Notes & Further Reading
The Transformer:
Vaswani, A., Shazeer, N., Parmar, N., Uszkoreit, J., Jones, L., Gomez, A. N., Kaiser, Ł., & Polosukhin, I. (2017). “Attention Is All You Need.” NeurIPS. The paper is surprisingly readable. The title captured everyone’s attention, but the elegant simplicity of the architecture is what made it last.
Attention Origins:
Bahdanau, D., Cho, K., & Bengio, Y. (2015). “Neural Machine Translation by Jointly Learning to Align and Translate.” ICLR. The first attention mechanism, showing that recurrent networks didn’t need to compress everything into a bottleneck. Attention could selectively access source information.
BERT:
Devlin, J., Chang, M.-W., Lee, K., & Toutanova, K. (2018). “BERT: Pre-training of Deep Bidirectional Transformers for Language Understanding.” Google’s approach to pre-training on general language, then fine-tuning on specific tasks. Became the standard paradigm for language understanding.
GPT Series:
Radford, A., et al. (2018). “Improving Language Understanding by Generative Pre-Training.” (GPT)
Radford, A., et al. (2019). “Language Models are Unsupervised Multitask Learners.” (GPT-2)
Brown, T., et al. (2020). “Language Models are Few-Shot Learners.” (GPT-3)

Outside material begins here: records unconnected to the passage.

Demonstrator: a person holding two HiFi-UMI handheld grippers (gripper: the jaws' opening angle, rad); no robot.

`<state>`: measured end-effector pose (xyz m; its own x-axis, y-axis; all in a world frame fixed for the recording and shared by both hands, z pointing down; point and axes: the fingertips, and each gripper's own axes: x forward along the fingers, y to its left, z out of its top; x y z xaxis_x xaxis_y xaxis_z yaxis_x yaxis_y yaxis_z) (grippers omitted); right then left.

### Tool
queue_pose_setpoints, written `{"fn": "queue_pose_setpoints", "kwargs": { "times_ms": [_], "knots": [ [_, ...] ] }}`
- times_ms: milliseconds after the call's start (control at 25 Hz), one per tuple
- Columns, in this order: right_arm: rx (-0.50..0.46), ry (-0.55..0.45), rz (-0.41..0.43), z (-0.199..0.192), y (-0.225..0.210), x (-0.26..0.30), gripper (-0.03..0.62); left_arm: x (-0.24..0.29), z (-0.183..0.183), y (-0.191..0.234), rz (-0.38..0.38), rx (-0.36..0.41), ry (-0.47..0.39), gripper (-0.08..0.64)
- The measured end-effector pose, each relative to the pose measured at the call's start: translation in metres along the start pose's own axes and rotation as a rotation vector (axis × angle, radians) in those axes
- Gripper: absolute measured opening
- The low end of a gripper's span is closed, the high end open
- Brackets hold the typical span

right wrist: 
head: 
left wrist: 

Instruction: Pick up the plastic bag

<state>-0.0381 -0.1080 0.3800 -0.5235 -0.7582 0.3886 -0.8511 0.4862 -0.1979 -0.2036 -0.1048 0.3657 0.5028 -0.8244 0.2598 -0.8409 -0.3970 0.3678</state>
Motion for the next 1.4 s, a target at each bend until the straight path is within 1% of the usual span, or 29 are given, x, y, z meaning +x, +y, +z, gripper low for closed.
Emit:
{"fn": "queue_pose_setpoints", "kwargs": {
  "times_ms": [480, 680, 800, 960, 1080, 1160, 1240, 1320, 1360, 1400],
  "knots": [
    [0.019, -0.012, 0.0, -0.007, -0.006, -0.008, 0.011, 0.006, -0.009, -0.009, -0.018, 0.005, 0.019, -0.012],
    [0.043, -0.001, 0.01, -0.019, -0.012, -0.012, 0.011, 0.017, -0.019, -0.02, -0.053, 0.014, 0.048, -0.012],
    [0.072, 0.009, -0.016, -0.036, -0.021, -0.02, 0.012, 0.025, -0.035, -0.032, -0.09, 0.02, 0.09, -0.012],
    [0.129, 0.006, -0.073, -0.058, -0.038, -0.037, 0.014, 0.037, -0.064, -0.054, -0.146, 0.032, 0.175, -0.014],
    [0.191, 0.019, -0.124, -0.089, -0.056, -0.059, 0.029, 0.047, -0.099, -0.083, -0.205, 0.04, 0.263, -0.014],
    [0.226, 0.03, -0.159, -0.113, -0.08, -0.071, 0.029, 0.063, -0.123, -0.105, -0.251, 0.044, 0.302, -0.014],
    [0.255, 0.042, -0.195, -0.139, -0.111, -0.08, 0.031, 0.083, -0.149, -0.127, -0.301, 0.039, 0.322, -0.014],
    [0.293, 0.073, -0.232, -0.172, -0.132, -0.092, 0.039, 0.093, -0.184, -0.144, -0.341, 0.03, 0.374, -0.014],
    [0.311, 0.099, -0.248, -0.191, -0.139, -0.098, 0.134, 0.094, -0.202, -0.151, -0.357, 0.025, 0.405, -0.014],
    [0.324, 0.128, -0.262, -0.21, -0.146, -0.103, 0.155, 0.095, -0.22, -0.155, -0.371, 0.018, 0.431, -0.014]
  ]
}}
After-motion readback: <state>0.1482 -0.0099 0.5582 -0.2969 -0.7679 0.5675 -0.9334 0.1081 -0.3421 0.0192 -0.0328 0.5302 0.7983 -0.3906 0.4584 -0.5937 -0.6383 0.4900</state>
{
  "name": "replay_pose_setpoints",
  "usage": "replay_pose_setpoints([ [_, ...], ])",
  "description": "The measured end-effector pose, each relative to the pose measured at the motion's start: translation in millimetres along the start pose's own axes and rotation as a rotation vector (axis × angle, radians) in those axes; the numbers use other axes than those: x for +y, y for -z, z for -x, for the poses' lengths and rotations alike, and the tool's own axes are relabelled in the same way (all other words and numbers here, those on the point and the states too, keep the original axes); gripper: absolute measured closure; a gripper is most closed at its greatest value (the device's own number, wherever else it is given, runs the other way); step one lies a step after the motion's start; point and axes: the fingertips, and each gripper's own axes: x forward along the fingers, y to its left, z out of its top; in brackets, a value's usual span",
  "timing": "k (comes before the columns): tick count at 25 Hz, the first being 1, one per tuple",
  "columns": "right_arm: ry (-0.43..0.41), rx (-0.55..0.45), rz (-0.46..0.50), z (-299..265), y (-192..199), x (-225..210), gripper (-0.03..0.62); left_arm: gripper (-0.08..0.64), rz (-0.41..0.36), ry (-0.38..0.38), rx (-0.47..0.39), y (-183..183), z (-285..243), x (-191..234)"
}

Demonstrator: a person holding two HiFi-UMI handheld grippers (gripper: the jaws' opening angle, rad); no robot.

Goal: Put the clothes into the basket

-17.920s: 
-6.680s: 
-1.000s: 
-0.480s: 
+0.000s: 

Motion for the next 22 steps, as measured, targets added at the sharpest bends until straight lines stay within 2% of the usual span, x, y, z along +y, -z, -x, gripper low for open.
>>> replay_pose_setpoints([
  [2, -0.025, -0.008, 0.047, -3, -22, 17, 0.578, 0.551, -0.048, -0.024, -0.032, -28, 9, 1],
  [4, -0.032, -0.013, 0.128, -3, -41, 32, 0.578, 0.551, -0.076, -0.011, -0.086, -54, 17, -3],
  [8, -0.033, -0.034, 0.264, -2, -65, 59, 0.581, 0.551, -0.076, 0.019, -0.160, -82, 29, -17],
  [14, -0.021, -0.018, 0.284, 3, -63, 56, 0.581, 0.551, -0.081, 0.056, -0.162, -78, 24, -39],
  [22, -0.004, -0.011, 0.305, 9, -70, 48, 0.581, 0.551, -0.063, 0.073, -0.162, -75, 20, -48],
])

Each paper showed capabilities emerging at larger scales. GPT-3’s few-shot learning—giving examples in the prompt rather than fine-tuning—changed how people thought about deploying language models.
Scaling Laws:
Kaplan, J., et al. (2020). “Scaling Laws for Neural Language Models.” OpenAI’s analysis showing predictable relationships between model size, data size, compute budget, and performance. Controversial but influential. Suggested scale was a viable research direction.
Vision Transformers:
Dosovitskiy, A., et al. (2020). “An Image is Worth 16x16 Words: Transformers for Image Recognition at Scale.” Showed that pure Transformer architectures could match CNNs for vision. Suggested the architecture’s principles were domain-general.
On Understanding Transformers:
Why Transformers work so well remains partially mysterious. Some relevant recent work:
Elhage, N., et al. (2021). “A Mathematical Framework for Transformer Circuits.” (Anthropic)
Olsson, C., et al. (2022). “In-context Learning and Induction Heads.” (Anthropic)
But theory still lags practice. We can describe what Transformers do more easily than explain why they work.
The Human Element:
The Transformer paper lists eight authors. Each contributed crucial pieces: Vaswani’s leadership, Shazeer’s multi-head attention, Jones’s positional encodings, Gomez’s implementation, Uszkoreit’s insights on removing recurrence. Good research is collaborative. The paper’s elegance came from multiple minds working together.
On Emergent Capabilities:
Wei, J., et al. (2022). “Emergent Abilities of Large Language Models.” Documents capabilities that appear suddenly at certain scales. Controversial—some argue these abilities are continuous but hard to measure at smaller scales. Empirically, the discontinuities are striking.